## 19.8 Modules on a ringed site

Let $\mathcal{C}$ be a site. Let $\mathcal{O}$ be a sheaf of rings on $\mathcal{C}$. By analogy with More on Algebra, Section 15.55 let us try to prove that there are enough injective $\mathcal{O}$-modules. First of all, we pick an injective embedding

$\bigoplus \nolimits _{U, \mathcal{I}} j_{U!}\mathcal{O}_ U/\mathcal{I} \longrightarrow \mathcal{J}$

where $\mathcal{J}$ is an injective abelian sheaf (which exists by the previous section). Here the direct sum is over all objects $U$ of $\mathcal{C}$ and over all $\mathcal{O}$-submodules $\mathcal{I} \subset j_{U!}\mathcal{O}_ U$. Please see Modules on Sites, Section 18.19 to read about the functors restriction and extension by $0$ for the localization functor $j_ U : \mathcal{C}/U \to \mathcal{C}$.

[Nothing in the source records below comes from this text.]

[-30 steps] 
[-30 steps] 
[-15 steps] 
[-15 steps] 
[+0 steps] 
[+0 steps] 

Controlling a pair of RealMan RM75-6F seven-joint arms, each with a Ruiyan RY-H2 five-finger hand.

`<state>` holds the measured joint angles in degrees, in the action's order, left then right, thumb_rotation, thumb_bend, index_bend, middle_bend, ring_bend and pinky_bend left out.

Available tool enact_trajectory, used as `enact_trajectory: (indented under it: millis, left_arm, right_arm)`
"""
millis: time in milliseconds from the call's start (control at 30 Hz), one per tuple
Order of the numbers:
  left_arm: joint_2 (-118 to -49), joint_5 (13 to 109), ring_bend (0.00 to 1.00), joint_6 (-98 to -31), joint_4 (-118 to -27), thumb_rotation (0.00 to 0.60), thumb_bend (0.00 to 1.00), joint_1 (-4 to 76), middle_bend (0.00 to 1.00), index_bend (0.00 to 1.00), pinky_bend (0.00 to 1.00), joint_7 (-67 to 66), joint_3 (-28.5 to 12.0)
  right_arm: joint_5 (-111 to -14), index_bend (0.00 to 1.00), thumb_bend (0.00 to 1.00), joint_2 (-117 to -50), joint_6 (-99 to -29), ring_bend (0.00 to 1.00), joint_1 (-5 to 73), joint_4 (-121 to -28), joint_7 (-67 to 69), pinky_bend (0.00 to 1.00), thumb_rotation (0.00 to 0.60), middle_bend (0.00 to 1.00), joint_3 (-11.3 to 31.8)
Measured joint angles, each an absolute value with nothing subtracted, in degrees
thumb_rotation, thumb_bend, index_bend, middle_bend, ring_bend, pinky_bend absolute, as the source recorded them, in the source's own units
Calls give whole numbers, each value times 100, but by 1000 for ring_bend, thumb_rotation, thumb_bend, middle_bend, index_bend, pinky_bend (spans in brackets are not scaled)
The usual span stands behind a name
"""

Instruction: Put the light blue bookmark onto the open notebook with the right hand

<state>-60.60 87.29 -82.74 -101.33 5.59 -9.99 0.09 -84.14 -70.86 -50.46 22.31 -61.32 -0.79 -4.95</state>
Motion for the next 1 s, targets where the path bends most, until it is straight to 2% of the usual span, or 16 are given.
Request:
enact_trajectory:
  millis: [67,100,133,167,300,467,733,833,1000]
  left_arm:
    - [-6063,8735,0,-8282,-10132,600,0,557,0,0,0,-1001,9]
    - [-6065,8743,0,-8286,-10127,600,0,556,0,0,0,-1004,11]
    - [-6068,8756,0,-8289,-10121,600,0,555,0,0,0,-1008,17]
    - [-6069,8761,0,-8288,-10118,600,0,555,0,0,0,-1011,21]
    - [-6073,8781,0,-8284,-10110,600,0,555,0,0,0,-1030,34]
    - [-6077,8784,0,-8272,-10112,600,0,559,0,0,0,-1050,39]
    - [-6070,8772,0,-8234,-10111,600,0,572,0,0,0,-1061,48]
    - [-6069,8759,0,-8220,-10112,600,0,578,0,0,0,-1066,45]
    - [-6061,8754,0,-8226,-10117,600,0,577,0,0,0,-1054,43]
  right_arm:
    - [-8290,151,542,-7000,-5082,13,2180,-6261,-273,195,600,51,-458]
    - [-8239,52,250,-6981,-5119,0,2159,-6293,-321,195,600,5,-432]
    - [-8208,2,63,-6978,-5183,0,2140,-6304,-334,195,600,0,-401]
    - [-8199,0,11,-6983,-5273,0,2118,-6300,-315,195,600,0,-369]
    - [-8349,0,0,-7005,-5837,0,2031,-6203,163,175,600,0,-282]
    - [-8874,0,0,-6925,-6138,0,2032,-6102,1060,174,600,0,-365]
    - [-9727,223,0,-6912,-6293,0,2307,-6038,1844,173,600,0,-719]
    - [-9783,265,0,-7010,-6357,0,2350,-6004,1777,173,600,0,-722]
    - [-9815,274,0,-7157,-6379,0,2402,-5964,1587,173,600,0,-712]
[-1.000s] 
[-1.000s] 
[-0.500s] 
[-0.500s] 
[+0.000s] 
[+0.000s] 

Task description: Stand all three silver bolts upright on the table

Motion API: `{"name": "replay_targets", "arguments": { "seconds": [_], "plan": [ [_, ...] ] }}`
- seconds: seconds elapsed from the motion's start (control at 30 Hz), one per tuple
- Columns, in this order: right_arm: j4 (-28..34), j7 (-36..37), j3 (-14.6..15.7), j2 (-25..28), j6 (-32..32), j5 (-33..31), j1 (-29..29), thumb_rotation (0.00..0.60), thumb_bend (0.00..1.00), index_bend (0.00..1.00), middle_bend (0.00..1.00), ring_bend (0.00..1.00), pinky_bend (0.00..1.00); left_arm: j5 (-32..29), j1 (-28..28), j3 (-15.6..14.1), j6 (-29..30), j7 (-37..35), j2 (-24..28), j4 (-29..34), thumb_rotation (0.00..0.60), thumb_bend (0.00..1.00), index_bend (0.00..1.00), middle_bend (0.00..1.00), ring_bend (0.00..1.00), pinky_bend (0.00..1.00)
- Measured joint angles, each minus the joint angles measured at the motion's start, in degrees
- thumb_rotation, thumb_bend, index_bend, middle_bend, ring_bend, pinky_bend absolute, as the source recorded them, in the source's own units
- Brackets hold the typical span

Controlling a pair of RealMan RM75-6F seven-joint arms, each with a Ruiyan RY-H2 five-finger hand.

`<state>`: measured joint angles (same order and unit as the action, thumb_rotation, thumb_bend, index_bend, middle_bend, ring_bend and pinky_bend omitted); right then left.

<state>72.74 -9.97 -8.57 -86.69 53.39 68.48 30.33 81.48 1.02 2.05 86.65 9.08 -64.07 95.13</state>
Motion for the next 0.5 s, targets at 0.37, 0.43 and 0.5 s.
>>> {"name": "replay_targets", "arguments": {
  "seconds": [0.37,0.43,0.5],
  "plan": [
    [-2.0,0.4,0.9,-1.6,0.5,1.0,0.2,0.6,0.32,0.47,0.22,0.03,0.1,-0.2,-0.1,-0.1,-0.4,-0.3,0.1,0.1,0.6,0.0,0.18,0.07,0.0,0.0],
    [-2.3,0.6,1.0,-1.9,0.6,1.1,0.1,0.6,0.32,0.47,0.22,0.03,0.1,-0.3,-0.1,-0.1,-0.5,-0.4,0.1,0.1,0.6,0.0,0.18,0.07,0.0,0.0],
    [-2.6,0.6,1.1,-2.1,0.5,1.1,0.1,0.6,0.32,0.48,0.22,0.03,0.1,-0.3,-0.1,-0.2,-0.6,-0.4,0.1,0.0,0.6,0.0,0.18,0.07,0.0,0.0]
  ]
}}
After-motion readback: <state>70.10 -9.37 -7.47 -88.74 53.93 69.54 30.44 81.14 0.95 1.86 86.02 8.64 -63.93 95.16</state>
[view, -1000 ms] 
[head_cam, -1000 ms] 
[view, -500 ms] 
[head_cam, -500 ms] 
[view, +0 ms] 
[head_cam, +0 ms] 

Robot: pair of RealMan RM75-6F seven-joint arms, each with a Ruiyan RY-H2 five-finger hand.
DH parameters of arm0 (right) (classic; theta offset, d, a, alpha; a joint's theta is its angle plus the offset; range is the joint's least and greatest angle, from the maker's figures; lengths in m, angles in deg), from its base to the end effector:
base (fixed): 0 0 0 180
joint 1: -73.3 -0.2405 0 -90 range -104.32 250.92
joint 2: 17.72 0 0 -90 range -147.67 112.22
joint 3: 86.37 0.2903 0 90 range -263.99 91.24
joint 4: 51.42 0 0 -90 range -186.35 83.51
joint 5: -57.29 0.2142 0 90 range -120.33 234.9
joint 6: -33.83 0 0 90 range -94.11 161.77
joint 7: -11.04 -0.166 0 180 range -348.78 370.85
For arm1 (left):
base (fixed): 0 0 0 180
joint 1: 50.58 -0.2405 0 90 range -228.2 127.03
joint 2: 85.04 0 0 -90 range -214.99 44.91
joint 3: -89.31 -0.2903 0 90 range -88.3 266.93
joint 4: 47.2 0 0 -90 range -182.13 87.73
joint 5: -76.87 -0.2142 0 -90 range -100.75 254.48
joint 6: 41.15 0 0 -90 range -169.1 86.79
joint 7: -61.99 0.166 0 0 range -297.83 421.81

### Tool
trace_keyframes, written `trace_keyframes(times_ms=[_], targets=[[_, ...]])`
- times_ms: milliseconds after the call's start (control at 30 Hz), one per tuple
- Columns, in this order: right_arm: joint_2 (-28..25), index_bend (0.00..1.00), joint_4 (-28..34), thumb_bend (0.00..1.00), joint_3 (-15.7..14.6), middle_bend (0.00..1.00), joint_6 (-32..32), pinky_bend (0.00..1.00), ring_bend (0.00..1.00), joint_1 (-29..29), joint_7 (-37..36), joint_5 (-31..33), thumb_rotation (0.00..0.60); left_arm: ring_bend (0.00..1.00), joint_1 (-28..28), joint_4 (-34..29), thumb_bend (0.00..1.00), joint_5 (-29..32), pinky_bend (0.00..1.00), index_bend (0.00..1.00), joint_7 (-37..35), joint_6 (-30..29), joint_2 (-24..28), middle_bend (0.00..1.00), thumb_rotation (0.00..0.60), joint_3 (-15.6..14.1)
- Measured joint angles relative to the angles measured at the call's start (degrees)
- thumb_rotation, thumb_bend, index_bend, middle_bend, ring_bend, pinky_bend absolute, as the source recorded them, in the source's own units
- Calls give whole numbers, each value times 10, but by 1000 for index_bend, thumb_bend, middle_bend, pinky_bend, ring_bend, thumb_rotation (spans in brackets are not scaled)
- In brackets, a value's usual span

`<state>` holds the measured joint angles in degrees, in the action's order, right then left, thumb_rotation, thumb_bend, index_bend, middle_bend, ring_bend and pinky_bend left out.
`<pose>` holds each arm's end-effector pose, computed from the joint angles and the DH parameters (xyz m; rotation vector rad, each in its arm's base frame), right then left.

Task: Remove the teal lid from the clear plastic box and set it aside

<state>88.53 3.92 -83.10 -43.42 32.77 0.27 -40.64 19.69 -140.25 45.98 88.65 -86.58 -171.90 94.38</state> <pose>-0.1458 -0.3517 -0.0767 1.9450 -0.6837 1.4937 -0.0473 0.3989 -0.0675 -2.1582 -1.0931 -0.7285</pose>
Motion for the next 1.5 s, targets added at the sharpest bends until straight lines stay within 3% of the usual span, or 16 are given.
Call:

For any sheaf of $\mathcal{O}$-modules $\mathcal{F}$ denote

$\mathcal{F}^\vee = \mathop{\mathcal{H}\! \mathit{om}}\nolimits (\mathcal{F}, \mathcal{J})$

with its natural $\mathcal{O}$-module structure. Insert here future reference to internal hom. We will also need a canonical flat resolution of a sheaf of $\mathcal{O}$-modules. This we can do as follows: For any $\mathcal{O}$-module $\mathcal{F}$ we denote

$F(\mathcal{F}) = \bigoplus \nolimits _{U \in \mathop{\mathrm{Ob}}\nolimits (\mathcal{C}), s \in \mathcal{F}(U)} j_{U!}\mathcal{O}_ U.$

This is a flat sheaf of $\mathcal{O}$-modules which comes equipped with a canonical surjection $F(\mathcal{F}) \to \mathcal{F}$, see Modules on Sites, Lemma 18.28.8. Moreover the construction $\mathcal{F} \mapsto F(\mathcal{F})$ is functorial in $\mathcal{F}$.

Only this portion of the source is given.